Building upon prior preliminary research, our research team aims to determine, through a prospective multicenter study, whether the use of mesentery-guided resection margins can reduce the endoscopic recurrence rate, while also exploring potential underlying mechanisms. The successful implementation of this project can provide high-level evidence for the correct selection of surgical margins in CD, fostering the development of personalized and precision surgical approaches in the treatment of CD in China, offering substantial clinical application and practical guidance.The ultimate goal of this study is to improve the long-term prognosis of CD patients and enhance their postoperative .
Eligibility
Inclusion criteria:
- Patients with a clear diagnosis of CD who meet the surgical indications and will undergo one-stage ileocecal resection.
- Ileocecal CD with localized lesions involving the terminal ileum and cecum, with a total lesion length of <60 cm.
- Patients or their legal guardians who can understand and are willing to participate in this study, provide written informed consent, and have the ability to comply with the protocol.
Exclusion criteria:
- Patients with a history of previous ileocecal resection.
- Patients with primary lesions in other locations (e.g., proximal small bowel) that require surgical resection of inflamed intestinal segments other than the ileocecal region (excluding cases with affected other segments of the bowel).
- Patients with a lesion length in the terminal ileum ≥60 cm.
- Patients who only require ileal resection (excluding the ileocecal area), as this surgical procedure preserves the most distal ileum and the ileocecal valve.
- Patients who require ileostomy formation.
- Patients who have suffered from serious illnesses within the six months before surgery, such as myocardial infarction, active angina pectoris, congestive heart failure, or other diseases believed by the investigator to pose a risk to the patient's safety.
- Patients with a history of malignant tumors, including melanoma (excluding localized skin cancer).

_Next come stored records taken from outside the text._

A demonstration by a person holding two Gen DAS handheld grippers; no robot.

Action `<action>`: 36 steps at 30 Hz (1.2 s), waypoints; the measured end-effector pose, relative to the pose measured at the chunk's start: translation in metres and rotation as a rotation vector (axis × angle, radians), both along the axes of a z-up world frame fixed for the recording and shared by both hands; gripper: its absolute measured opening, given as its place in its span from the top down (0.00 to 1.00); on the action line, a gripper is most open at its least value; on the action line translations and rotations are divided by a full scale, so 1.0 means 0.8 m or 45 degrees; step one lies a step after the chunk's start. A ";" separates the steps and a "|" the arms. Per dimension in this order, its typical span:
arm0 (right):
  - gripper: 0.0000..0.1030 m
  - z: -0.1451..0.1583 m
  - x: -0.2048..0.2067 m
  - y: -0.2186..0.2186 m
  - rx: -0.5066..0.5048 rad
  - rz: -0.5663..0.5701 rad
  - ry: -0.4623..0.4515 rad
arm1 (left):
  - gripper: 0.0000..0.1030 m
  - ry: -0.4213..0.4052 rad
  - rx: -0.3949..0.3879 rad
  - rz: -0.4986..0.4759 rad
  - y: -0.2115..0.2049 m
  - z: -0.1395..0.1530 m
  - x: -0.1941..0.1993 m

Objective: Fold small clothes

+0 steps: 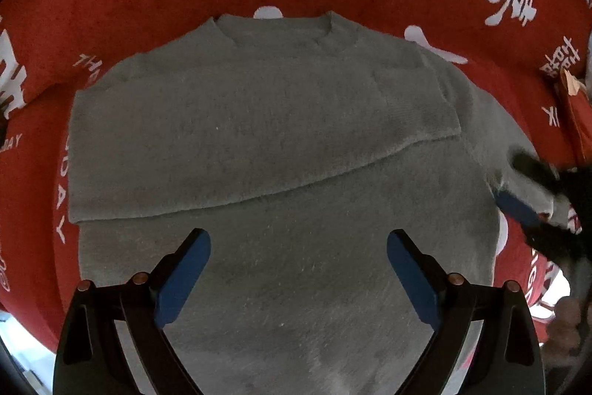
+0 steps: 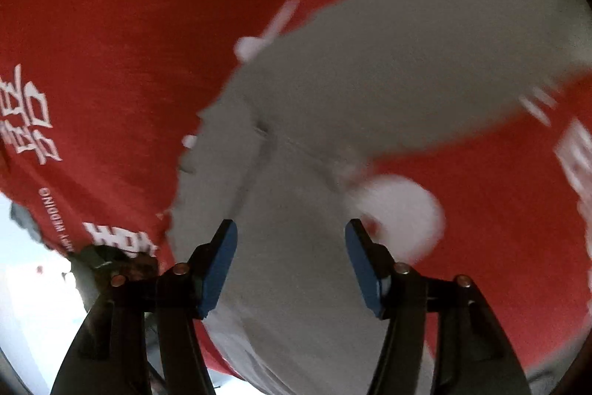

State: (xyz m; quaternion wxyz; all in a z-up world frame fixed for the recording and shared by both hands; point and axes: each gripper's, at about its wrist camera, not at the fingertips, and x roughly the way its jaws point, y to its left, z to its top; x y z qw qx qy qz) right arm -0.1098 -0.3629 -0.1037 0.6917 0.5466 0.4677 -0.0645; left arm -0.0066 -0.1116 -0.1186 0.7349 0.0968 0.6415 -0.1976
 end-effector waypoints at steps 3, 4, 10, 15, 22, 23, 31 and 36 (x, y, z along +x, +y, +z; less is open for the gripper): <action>0.37 -0.021 0.045 0.003 0.024 -0.022 0.010 | 0.06 -0.021 0.001 0.014 0.004 0.003 0.004; 0.37 -0.029 0.058 0.005 0.019 -0.034 0.037 | 0.06 -0.030 0.005 0.019 0.007 0.004 0.005; 0.94 -0.044 0.086 0.010 -0.023 -0.099 0.122 | 0.06 -0.062 0.004 0.046 0.025 0.012 0.016; 0.94 -0.040 0.079 0.021 -0.083 -0.015 0.138 | 0.06 -0.041 0.022 0.063 0.027 0.000 0.023; 0.66 -0.026 0.058 0.018 -0.119 0.062 0.123 | 0.06 -0.005 0.047 0.043 0.013 -0.014 0.009; 0.58 -0.021 0.049 0.015 -0.108 0.076 0.106 | 0.06 -0.002 0.051 0.032 0.010 -0.015 0.006; 0.55 -0.006 -0.056 -0.040 -0.045 -0.025 0.097 | 0.06 0.024 0.042 -0.039 -0.034 -0.018 -0.012; 0.54 -0.020 -0.127 -0.099 0.013 -0.323 0.123 | 0.06 0.038 0.032 -0.078 -0.068 -0.020 -0.025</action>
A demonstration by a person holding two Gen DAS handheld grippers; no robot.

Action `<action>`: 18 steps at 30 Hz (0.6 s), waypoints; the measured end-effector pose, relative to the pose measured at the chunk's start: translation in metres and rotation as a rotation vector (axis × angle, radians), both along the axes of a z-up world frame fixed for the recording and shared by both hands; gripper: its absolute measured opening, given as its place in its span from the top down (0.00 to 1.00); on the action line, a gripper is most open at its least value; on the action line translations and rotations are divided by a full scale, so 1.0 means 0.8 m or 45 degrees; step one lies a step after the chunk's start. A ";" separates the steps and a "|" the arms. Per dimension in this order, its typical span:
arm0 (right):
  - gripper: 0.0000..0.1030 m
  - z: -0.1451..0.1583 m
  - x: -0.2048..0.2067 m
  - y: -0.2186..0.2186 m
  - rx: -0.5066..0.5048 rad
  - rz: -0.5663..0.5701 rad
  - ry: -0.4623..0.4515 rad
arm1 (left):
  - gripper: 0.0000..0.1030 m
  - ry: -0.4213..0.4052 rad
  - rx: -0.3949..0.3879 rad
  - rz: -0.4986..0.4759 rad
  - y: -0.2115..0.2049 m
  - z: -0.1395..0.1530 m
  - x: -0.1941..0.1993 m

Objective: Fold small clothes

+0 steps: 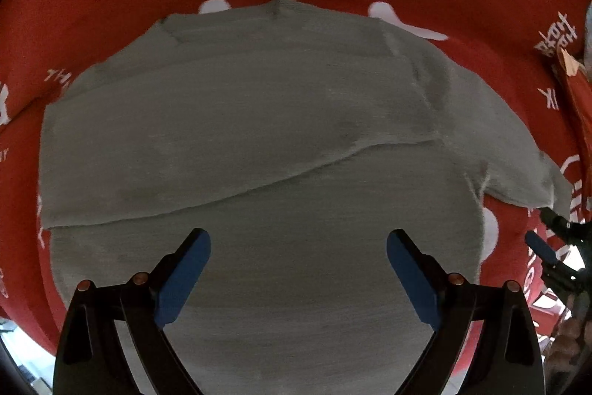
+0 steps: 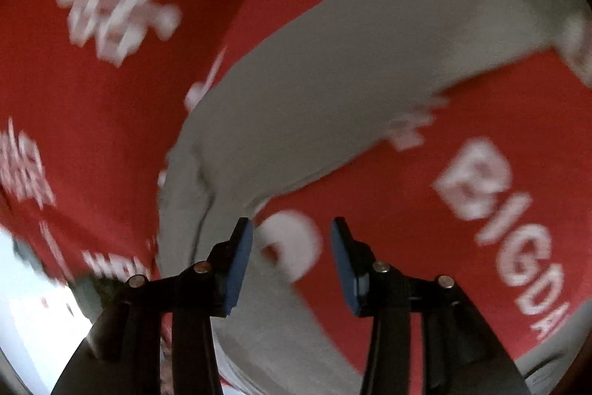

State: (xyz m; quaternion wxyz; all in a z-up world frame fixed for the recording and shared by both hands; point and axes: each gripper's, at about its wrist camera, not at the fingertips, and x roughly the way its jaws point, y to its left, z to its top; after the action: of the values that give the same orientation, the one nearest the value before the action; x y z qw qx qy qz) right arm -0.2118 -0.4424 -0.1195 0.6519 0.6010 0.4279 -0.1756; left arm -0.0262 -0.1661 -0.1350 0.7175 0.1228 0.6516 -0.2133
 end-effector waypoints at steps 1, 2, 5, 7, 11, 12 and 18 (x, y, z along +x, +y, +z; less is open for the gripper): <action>0.54 -0.005 -0.016 -0.014 0.019 -0.084 -0.006 | 0.06 -0.001 0.000 -0.006 -0.005 0.000 -0.002; 0.53 -0.007 -0.027 -0.024 0.025 -0.144 -0.009 | 0.06 -0.001 -0.001 -0.013 -0.011 0.000 -0.005; 0.53 -0.014 -0.056 -0.054 0.023 -0.299 -0.014 | 0.06 0.006 -0.009 -0.027 -0.027 -0.002 -0.011; 0.53 -0.018 -0.068 -0.071 0.042 -0.387 -0.044 | 0.06 0.008 -0.012 -0.033 -0.037 -0.003 -0.015; 0.53 -0.030 -0.077 -0.096 0.085 -0.529 -0.111 | 0.06 0.010 -0.020 -0.028 -0.050 -0.005 -0.017; 0.53 -0.033 -0.078 -0.102 0.099 -0.563 -0.128 | 0.06 0.011 -0.023 -0.022 -0.053 -0.005 -0.017; 0.52 -0.051 -0.081 -0.124 0.201 -0.751 -0.214 | 0.06 0.005 -0.039 0.007 -0.055 -0.003 -0.013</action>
State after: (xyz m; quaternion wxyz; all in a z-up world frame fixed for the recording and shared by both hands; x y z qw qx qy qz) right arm -0.2767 -0.5414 -0.1600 0.5571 0.7603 0.1923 -0.2731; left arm -0.0369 -0.2098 -0.1376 0.7186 0.1097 0.6501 -0.2215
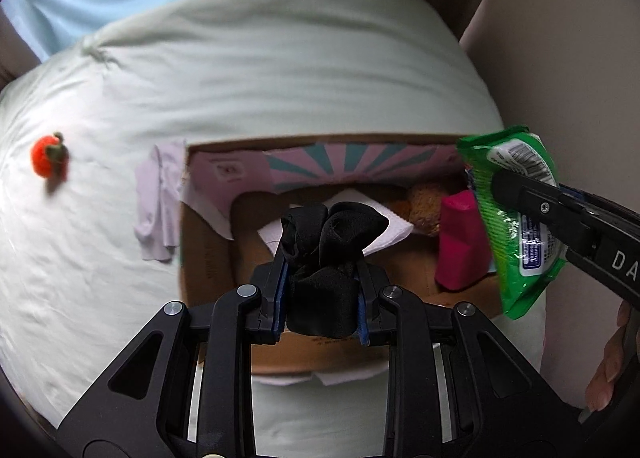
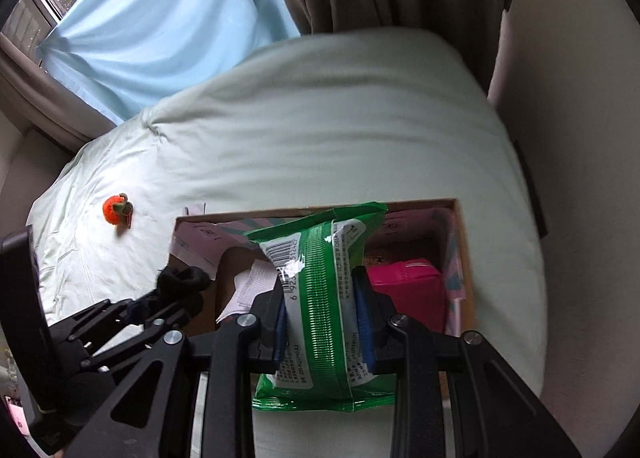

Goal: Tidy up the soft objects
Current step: 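Carry the scrunchie and wipes packet into the box and open both tools, then lift both tools out of the box toward the orange pompom and grey cloth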

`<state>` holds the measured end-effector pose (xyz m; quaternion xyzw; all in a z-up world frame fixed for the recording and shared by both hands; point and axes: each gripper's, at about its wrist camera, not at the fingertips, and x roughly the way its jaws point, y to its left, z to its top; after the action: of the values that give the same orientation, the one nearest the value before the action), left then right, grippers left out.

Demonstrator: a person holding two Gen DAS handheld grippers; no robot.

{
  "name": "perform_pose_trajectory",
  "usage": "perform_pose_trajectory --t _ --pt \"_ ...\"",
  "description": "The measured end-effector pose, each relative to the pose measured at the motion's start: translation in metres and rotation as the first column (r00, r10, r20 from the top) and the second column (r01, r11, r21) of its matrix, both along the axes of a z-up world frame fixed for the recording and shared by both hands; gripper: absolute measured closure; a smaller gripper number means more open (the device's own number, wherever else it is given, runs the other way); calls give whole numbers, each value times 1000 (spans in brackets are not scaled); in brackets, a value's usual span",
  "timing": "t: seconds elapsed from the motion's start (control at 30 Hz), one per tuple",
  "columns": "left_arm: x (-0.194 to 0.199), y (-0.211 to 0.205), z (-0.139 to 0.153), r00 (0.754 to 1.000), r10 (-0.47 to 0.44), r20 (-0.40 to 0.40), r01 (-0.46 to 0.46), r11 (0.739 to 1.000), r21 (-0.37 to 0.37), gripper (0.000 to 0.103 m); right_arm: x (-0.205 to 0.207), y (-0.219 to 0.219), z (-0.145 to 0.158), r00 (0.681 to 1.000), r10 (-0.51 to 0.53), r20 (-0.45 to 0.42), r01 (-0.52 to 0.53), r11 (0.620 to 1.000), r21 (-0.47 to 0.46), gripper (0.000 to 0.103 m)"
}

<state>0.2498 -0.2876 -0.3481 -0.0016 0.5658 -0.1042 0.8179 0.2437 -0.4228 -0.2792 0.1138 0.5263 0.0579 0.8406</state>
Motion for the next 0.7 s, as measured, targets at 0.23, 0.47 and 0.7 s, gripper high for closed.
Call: perform_pose_trajectory --t 0.23,0.47,0.7 --pt "7 -10 -6 999 -41 16 41 999 34 50 19 0 -26 997 -3 -73 7 998 60 74" --pt "3 -4 -3 997 -58 42 55 996 64 0 28 -9 -28 995 -41 -93 50 994 97 1" --pt "-3 5 6 998 -46 38 44 998 43 0 20 -8 -24 997 -32 -75 40 994 100 1"
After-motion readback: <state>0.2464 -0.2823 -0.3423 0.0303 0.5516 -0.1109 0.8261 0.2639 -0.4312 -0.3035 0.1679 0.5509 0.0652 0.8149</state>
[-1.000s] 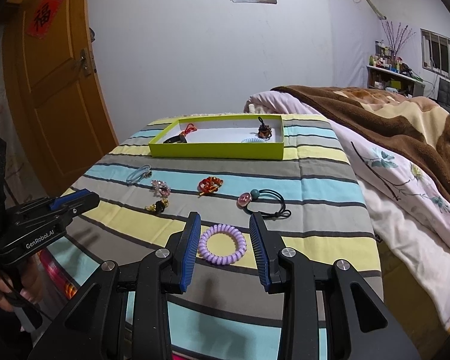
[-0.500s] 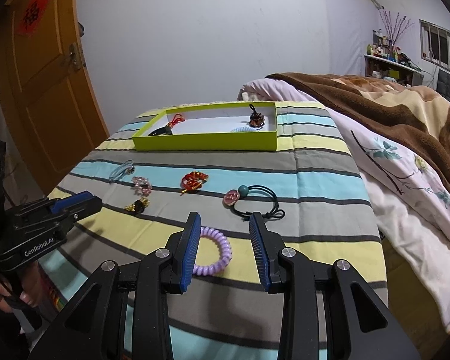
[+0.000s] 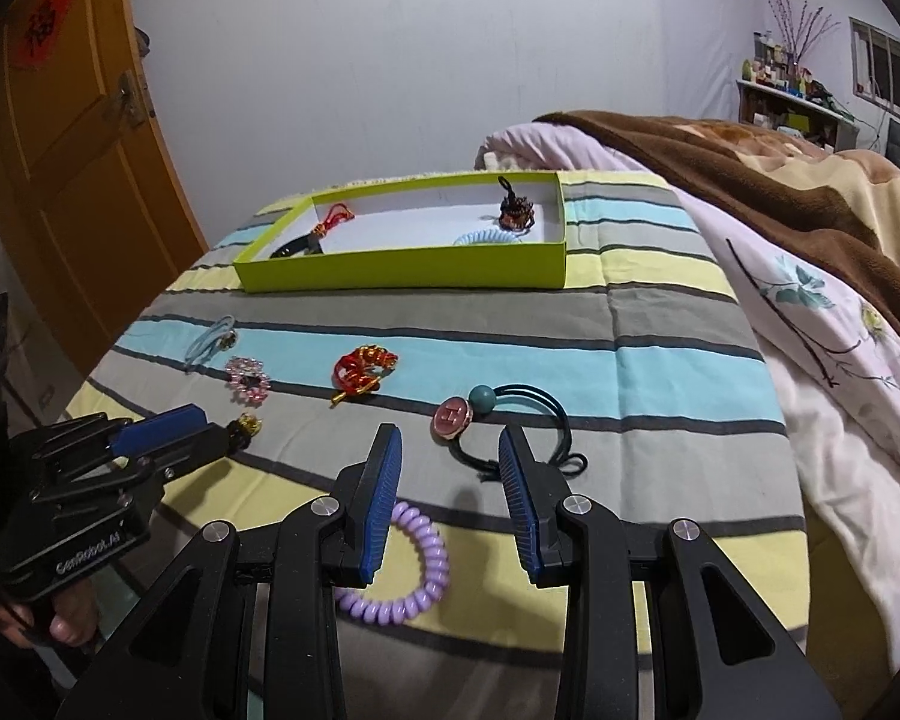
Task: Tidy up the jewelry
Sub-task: 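Grasp the gold-black pendant with the left tool while the right tool grasps the black hair tie with red bead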
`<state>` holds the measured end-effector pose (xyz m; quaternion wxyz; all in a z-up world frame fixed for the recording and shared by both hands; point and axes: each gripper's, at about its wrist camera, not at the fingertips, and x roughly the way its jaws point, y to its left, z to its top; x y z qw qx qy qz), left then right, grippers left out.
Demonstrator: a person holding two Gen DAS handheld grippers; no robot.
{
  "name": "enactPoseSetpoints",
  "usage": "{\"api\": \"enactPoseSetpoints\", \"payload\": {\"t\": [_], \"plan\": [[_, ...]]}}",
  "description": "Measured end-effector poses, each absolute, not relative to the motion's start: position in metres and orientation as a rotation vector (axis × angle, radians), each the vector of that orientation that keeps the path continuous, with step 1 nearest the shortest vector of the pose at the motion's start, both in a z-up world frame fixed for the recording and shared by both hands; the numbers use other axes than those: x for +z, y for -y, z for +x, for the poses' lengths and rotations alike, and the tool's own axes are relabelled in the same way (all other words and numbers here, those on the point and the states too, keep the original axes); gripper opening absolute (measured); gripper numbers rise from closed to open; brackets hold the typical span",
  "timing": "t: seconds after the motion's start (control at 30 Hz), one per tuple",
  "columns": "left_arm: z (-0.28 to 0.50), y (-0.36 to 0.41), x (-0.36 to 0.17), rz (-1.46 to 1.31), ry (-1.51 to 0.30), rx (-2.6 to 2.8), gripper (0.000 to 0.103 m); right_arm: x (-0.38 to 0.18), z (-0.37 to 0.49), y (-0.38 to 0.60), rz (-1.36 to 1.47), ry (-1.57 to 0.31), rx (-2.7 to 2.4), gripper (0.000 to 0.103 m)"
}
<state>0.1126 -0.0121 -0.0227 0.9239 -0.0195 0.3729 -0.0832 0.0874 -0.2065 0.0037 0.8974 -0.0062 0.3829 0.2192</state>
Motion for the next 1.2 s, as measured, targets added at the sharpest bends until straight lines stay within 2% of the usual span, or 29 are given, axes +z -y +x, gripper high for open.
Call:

- Patients clinically diagnosed with autoimmune diseases other than CD or with evidence of other autoimmune diseases.
- Pregnant or lactating patients.
- Patients who cannot be tracked at various study time points for the primary outcome measure.
Withdrawal criteria:
- Subjects lost to follow-up or voluntarily requesting withdrawal.
- The occurrence of anastomotic fistula after surgery that affects subsequent endoscopic evaluation.
- Subjects considered unsuitable for further participation in the study by the investigator.